OK, getting on Hoagland's case about his markup is a bit irrelevant, I hear you say. Never mind the technicalities, what about the content? Well, actually, I was giving you the good news first. The content is WORSE.
The page was composed as a companion to last night's three-hour Hoagathon on Coast to Coast AM. By way of a preamble, he takes us through his brilliant (and totally false) analysis of the original 'Face' on Mars, his absolutely brilliant (and absolutely false) exposition of the Brookings Report, before getting to the meat of the thing -- namely, what Curiosity has found on Mars. I can do this like a picture book for you. (Actually these images are not from the web page but from the C2C-AM archive).
This is a child's sneaker. Surrounded by toys such as a model glider. ON MARS.
This is a cylinder.
This is an engine. ON MARS.
I'm bored already, I won't continue with the collapsed motels and apartment blocks.
We did those already. But you get the idea. This is bad science. VERY, VERY BAD SCIENCE.
Then, for heaven's sake, he goes off into a wild and utterly ridiculous fantasy about a Reuleaux tetrahedron in West Candor Chasma -- nowhere near Gale crater, nothing to do with the Curiosity rover, and just about as painful as the HTML it's written in. I could tell you what a Reuleaux tetrahedron is but then I'd have to kill myself for even taking this preposterous idea that seriously. Look it up if you must -- everything's on the net these days. The main thing to understand here is that Richard Hoagland is wrong.
Reuleaux woo-woo
On the woo-woo radio last night, he didn't venture into Reuleaux territory (imagine having to spell that out for George Noory), settling instead for the above-mentioned fantasy of a Martian child's bedroom complete with toys, and a scamper through the Wacky-Accy
note 1. At times there were awkward silences, as if neither Hoagland nor Noory could imagine what kind of bullshit to come up with next.

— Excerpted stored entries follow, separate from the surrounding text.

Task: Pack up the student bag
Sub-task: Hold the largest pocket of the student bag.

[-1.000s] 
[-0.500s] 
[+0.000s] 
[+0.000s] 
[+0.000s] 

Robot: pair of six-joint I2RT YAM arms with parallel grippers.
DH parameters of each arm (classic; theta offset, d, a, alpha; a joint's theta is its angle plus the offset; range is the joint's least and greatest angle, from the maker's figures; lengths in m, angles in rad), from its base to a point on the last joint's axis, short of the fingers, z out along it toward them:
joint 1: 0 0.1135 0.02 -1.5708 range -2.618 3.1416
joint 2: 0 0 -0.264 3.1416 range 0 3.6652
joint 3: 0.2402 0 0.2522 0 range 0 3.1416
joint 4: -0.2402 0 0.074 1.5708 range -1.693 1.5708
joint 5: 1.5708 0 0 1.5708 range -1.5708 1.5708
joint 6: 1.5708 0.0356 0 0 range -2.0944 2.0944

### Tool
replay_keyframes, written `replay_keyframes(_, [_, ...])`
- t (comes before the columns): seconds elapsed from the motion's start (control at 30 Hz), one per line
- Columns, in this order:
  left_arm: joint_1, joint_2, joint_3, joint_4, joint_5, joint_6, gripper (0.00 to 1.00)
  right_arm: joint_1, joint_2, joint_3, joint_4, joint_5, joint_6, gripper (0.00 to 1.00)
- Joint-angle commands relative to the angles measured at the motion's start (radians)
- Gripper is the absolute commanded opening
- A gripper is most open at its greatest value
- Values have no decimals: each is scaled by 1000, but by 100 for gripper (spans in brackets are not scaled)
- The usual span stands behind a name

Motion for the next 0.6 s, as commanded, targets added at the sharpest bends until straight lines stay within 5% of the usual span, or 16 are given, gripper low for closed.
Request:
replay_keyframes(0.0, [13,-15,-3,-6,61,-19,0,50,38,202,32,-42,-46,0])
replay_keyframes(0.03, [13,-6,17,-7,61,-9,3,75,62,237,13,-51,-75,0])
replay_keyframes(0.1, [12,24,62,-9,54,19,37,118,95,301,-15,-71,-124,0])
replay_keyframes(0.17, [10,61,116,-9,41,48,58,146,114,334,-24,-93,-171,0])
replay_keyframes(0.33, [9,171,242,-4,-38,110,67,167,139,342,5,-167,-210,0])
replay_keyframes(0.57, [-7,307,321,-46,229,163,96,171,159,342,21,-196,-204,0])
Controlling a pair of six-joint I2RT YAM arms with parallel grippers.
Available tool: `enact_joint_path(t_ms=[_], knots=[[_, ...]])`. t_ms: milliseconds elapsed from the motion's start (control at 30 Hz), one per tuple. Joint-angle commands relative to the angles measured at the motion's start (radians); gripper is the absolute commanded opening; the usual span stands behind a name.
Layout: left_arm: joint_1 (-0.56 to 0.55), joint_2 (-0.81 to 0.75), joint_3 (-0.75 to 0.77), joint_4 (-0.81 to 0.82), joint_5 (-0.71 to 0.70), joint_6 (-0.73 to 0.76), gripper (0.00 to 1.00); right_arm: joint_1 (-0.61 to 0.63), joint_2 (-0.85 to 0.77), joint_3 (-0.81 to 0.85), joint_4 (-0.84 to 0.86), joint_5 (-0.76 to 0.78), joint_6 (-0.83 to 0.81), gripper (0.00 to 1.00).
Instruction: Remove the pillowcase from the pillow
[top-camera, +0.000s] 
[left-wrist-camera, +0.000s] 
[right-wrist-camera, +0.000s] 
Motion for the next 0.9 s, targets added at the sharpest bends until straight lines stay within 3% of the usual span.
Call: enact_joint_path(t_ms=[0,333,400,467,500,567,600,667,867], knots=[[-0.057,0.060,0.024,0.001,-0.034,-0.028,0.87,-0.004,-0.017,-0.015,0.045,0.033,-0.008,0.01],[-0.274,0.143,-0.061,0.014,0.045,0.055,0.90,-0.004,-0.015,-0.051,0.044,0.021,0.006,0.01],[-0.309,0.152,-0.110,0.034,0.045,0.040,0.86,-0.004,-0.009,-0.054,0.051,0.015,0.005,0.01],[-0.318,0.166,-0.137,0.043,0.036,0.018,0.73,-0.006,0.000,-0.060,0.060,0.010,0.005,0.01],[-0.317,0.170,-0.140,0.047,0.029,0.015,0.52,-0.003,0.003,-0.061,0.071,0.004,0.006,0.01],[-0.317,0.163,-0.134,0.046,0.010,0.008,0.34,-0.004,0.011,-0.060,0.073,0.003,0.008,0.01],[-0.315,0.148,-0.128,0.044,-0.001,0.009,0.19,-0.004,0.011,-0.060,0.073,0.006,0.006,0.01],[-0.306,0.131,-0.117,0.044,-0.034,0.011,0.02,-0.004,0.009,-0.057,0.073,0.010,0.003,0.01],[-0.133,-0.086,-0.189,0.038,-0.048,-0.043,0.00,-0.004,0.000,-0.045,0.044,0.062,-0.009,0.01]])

Here's one quote I particularly loved:
"The Accutron is a really robust portable field sensor that allows me to monitor the changes in the field strength in and around these sacred sites."
STRENGTH. Remember that word.
On 8th June, just a month ago, I wrote this in e-mail to Hoagland:
"You say you measure the torsion field, right?
So here's the simplest possible question:
What was the maximum intensity of the torsion field at Coral Castle during the Venus transit of 2004?"
I was favored with a reply, the very same day:
"I have NEVER stated that we're measuring the "amplitude" ... of ANYTHING. :)
Frequency ... frequency ... frequency ....
Why don't you try actually READING what we've published (so far ...), before you ask (more) inane questions ..."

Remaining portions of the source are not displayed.